E' finita l'età dell'oro
E' finita la fiaba del progresso continuo e gratuito. La fiaba della globalizzazione, la "cornucopia" del ventunesimo secolo. Una fiaba che pure ci era stata così ben raccontata. Il tempo che sta arrivando è un tempo di ferro. Comincia con questi toni, certo poco confortanti, il discorso di Giulio Tremonti a proposito del suo ultimo libro "La paura e la speranza" che sta dividendo il mondo accademico e quello politico.
Ci stiamo avvicinando all'età del ferro perché i prezzi - il prezzo delle merci e del petrolio, il prezzo del denaro e degli alimentari - invece di scendere, salgono. Low Cost può ancora essere un viaggio di piacere, ma non la spesa di tutti i giorni. Un viaggio a Londra può ancora costare meno di 20 euro, ma una spesa media al supermercato può costare ben più di 40 euro. Come in un mondo rovesciato, il superfluo viene dunque a costare assurdamente meno del necessario.
In un soffio di tempo, in poco più di 10 anni, sono cambiate la struttura e la velocità del mondo. Meccanismi che normalmente avrebbero occupato una storia di lunga durata, fatta da decenni e decenni, sono stati prima concentrati e poi fatti esplodere di colpo.
Come si è già visto in tante altre rivoluzioni, quella della globalizzazione è stata preparata da illuminati, messa in atto da fanatici, da predicatori partiti con fede teologica alla ricerca del paradiso terrestre. Il corso della storia non poteva certo essere fermato, ma qualcuno e qualcosa - vedremo chi e che cosa - ne ha follemente voluto e causato l'accelerazione aprendo come nel mito "il vaso di Pandora", liberando e scatenando forze che ora sono difficili da controllare.

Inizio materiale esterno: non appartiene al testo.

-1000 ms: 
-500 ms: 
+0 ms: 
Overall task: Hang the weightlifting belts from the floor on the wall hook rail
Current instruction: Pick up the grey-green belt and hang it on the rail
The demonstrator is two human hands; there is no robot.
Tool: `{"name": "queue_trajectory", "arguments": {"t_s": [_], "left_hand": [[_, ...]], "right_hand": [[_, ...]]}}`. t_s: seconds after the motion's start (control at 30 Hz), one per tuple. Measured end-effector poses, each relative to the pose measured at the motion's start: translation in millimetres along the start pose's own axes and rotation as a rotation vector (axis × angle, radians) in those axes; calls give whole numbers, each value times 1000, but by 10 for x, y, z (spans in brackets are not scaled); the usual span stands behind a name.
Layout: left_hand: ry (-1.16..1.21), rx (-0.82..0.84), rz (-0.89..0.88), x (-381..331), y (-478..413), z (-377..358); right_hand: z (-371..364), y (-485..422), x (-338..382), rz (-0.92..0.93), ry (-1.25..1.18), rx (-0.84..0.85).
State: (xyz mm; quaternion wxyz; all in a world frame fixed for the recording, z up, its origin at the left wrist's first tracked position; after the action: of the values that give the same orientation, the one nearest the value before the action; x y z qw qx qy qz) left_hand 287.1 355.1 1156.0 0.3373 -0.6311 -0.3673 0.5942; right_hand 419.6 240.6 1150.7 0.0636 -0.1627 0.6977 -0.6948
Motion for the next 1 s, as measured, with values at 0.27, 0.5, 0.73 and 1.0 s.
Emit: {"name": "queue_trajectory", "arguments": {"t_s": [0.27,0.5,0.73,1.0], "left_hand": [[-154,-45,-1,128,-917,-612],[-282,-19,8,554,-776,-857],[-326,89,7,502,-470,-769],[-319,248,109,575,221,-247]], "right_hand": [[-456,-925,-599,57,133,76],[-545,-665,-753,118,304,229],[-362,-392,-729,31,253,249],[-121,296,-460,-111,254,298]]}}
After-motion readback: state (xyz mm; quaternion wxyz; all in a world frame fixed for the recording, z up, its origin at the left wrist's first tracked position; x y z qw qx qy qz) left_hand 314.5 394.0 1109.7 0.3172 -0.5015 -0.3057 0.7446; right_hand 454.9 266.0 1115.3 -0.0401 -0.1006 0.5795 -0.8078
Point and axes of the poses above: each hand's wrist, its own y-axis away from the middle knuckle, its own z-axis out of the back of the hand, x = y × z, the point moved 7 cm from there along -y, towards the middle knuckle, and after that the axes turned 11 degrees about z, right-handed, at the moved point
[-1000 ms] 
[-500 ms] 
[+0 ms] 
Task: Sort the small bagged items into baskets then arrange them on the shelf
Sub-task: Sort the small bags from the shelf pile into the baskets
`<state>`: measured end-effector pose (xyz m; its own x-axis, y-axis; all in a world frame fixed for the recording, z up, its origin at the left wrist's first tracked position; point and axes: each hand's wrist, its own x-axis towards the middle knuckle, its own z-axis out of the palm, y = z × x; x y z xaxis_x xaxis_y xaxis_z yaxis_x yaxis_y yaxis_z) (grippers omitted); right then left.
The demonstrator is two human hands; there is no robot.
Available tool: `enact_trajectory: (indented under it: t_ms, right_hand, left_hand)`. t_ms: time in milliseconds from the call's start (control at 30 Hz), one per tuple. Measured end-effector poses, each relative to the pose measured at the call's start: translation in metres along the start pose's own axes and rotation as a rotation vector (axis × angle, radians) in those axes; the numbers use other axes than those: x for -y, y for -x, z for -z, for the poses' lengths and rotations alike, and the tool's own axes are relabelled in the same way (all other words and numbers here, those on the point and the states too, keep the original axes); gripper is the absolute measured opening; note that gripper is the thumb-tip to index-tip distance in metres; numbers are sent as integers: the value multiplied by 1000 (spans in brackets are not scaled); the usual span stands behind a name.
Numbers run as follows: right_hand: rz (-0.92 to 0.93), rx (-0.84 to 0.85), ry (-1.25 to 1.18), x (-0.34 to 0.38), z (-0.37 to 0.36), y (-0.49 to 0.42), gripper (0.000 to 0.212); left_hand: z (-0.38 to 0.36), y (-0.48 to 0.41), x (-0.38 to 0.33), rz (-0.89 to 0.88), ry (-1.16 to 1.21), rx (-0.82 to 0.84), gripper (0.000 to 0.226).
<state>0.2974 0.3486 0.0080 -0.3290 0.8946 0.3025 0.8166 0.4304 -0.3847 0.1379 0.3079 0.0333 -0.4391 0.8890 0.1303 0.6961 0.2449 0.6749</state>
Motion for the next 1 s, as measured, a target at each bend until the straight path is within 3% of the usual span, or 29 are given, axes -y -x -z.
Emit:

I cinesi per esempio nel 1985 consumavano mediamente 20 kg di carne all'anno, oggi 50. Se il numero dei bovini da latte o da carne che ci sono nel mondo resta fisso, ma sale la domanda di latte o di carne, i prezzi non possono restare uguali. Salgono anche loro. E lo stesso vale per i mangimi vegetali con cui si allevano gli animali e, via via salendo nella scala della rilevanza economica, per quasi tutti i prodotti di base tipici del consumo durevole e poi per tutte le materie prime necessarie per la nascente e crescente produzione industriale: l'acciaio, il carbone, il petrolio, il gas, il cotone, le fibre, la plastica per far funzionare le industrie. La squadratura che si sta così determinando, tra offerta che resta fissa e domanda che cresce, ha avuto e avrà nel mondo un effetto strutturale sostanziale: la salita globale dei prezzi. E dunque del costo della vita.
Il mondo è cambiato. C'è una massa di circa un miliardo di uomini, concentrata prevalentemente in Asia, passata di colpo dall'autoconsumo al consumo, dal circuito chiuso dell'economia agricola al circuito aperto dell'economia di mercato. E' una massa che prima faceva vita a sé: coltivava i suoi campi e allevava i suoi animali per nutrirsi. Raccoglieva la legna per scaldarsi. Non aveva industrie. Ora è una massa che non è più isolata, che comincia a vivere, a lavorare, a consumare più o meno come noi e insieme a noi, attingendo a quella che una volta era la nostra esclusiva riserva alimentare, mineraria, energetica. E' una massa che non ha ancora il denaro necessario per comprare un'automobile, ma ha già il denaro sufficiente per comprare una moto, un litro di benzina o di latte, un chilo di carne.
Per dirla con Goethe questa non è la fine del mondo. E' la fine di "un" mondo. E la sua fine segnerà il ritorno ai valori fondamentali del capitalismo. Inclusi valori etici. Sarà un mondo nel quale il conto patrimoniale conterà come il conto economico e non viceversa. Un mondo nel quale si guarderà al risultato dell'azienda in ragione d'anno e di più anni, non in ragione di trimestri e di "stock options". E' un mondo nel quale non avranno più spazi i bancari - statisti degli ultimi anni.